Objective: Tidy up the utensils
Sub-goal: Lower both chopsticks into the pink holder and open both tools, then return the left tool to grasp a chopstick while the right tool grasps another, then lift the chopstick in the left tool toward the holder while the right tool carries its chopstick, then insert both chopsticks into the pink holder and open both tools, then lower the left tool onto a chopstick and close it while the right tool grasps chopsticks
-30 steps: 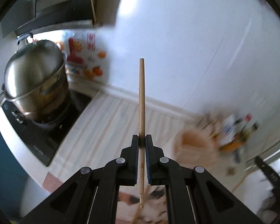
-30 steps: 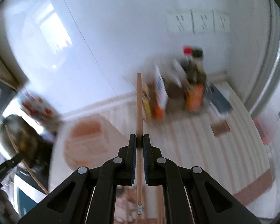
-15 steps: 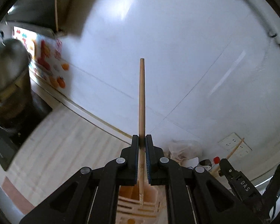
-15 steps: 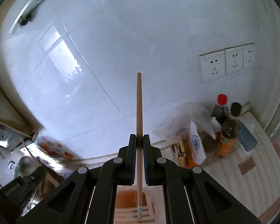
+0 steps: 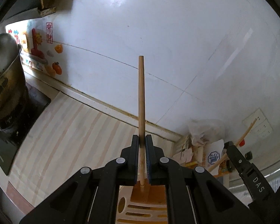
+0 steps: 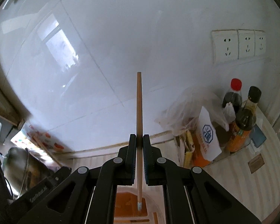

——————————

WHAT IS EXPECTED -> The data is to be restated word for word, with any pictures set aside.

ANSWER TO THE EXERCISE ->
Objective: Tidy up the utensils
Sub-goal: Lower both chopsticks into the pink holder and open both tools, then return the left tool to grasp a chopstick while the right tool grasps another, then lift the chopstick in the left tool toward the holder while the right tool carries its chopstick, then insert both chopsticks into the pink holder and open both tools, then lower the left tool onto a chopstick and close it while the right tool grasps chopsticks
-30 steps: 
-30 steps: 
-15 steps: 
-15 steps: 
+0 steps: 
+0 steps: 

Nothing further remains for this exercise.